Problem statement -
Repeat the listing below verbatim, without its images.

━━━━━━━━

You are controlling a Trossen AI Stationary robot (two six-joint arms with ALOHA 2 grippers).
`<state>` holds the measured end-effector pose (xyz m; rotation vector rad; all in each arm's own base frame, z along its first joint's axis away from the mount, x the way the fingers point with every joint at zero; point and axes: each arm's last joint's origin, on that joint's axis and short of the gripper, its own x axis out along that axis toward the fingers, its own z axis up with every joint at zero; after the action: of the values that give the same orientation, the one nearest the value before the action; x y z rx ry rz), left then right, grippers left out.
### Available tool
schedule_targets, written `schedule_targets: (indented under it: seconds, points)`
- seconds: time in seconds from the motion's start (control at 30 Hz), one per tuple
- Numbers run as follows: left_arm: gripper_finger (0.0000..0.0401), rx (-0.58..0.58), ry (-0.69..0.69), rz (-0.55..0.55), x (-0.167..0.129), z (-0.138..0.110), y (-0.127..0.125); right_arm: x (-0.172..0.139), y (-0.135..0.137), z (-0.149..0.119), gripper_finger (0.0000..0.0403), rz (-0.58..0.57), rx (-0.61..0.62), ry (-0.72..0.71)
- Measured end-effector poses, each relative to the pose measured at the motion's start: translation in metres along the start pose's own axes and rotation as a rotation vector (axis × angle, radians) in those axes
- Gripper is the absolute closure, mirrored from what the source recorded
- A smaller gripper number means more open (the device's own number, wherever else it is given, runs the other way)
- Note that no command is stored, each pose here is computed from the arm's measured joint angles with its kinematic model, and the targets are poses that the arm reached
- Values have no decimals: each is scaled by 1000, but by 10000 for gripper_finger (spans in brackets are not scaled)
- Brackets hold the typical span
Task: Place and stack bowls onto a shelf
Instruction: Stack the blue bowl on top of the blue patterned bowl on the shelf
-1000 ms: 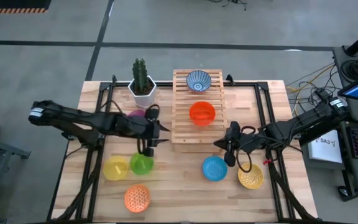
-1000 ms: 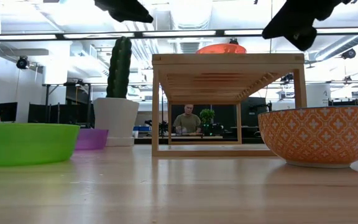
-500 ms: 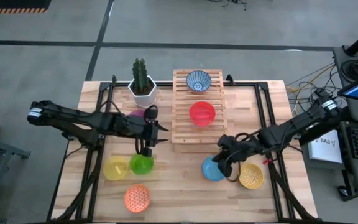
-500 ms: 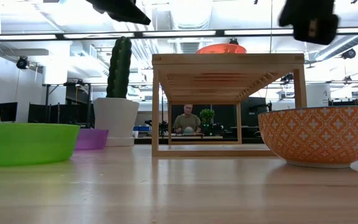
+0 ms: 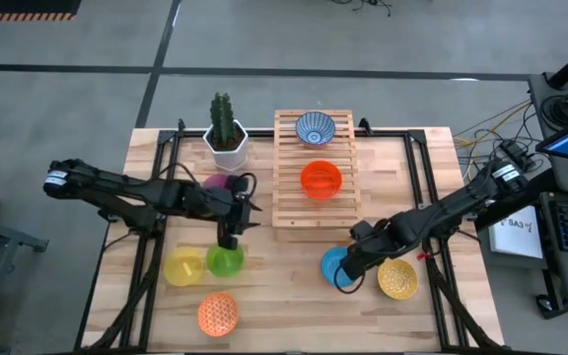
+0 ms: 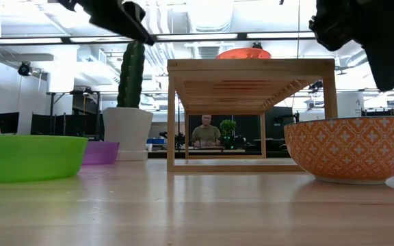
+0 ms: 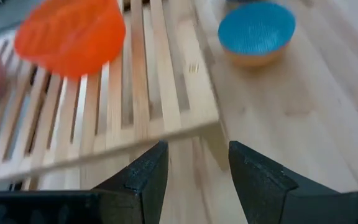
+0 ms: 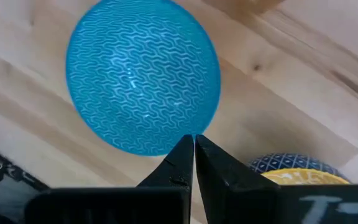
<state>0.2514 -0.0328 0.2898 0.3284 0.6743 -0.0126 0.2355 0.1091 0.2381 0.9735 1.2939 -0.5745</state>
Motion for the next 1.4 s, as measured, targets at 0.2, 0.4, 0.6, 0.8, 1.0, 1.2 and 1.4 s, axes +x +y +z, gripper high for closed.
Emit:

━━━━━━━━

Solution to the exercise -
You are controlling a Trossen AI Stationary robot (two six-joint arms with ALOHA 2 grippers).
`<state>` holds the measured end-effector pose (xyz m; rotation vector rad; all in each arm's own base frame, z along its first joint's axis away from the mount, x the way the fingers point with every joint at zero; point and axes: each arm's last joint's origin, on that joint's axis and short of the gripper, its own x axis out along that axis toward the fingers, its own z axis up with every joint at zero; after the action: of the values that give the same orientation, the one nearest the value before the action; x y z rx ry rz), left then right, grippers left out.
### Available tool
schedule_targets, written `schedule_targets: (indented under it: seconds, points)`
- seconds: time in seconds from the motion's start (control at 30 Hz), one per tuple
- Numbers run as follows: left_arm: gripper_finger (0.0000..0.0401), rx (-0.58..0.58), ry (-0.69..0.69), rz (-0.55..0.55), x (-0.167..0.129), z (-0.138..0.110), y (-0.127..0.125); right_arm: x (-0.172..0.139), y (-0.135..0.137), z (-0.149..0.119), gripper_finger (0.0000..0.0403), rz (-0.58..0.57), rx (-0.61..0.62), ry (-0.72..0.71)
- Measured end-effector poses, each relative to the pose measured at the motion's start: translation in metres along the start pose's own axes and rotation as a rotation vector (axis × angle, radians) in those axes
- Gripper is the absolute closure, mirrored from what the source recorded
- A smaller gripper number means more open (the device's own number, wherever else it is given, runs the other way)
- Note that no command is stored, each pose here is computed from the arm's measured joint angles with its kinematic model, and the targets are poses that the arm reached
- Values have no decimals: each is scaled by 1000, but by 10000 for gripper_finger (spans in brackets are not scaled)
- Brackets hold the typical span
Task: Place and stack bowls onto a shelf
Instruction: Stack the blue bowl on top of the blue patterned bowl on the shelf
-1000 ms: 
-1000 ms: 
-500 ms: 
-500 ms: 
+0 ms: 
+0 ms: 
+0 ms: 
+0 ms: 
<state>0.2514 -0.0328 0.2898 0.3284 0.6743 -0.0126 0.2355 0.1091 0.2381 0.9735 1.2939 -0.5745</state>
Motion for the next 1.4 s, as measured, targets at 0.2, 0.4, 0.6, 0.8, 1.0, 1.2 and 1.4 s, axes +x +y +z, gripper high for closed.
Emit:

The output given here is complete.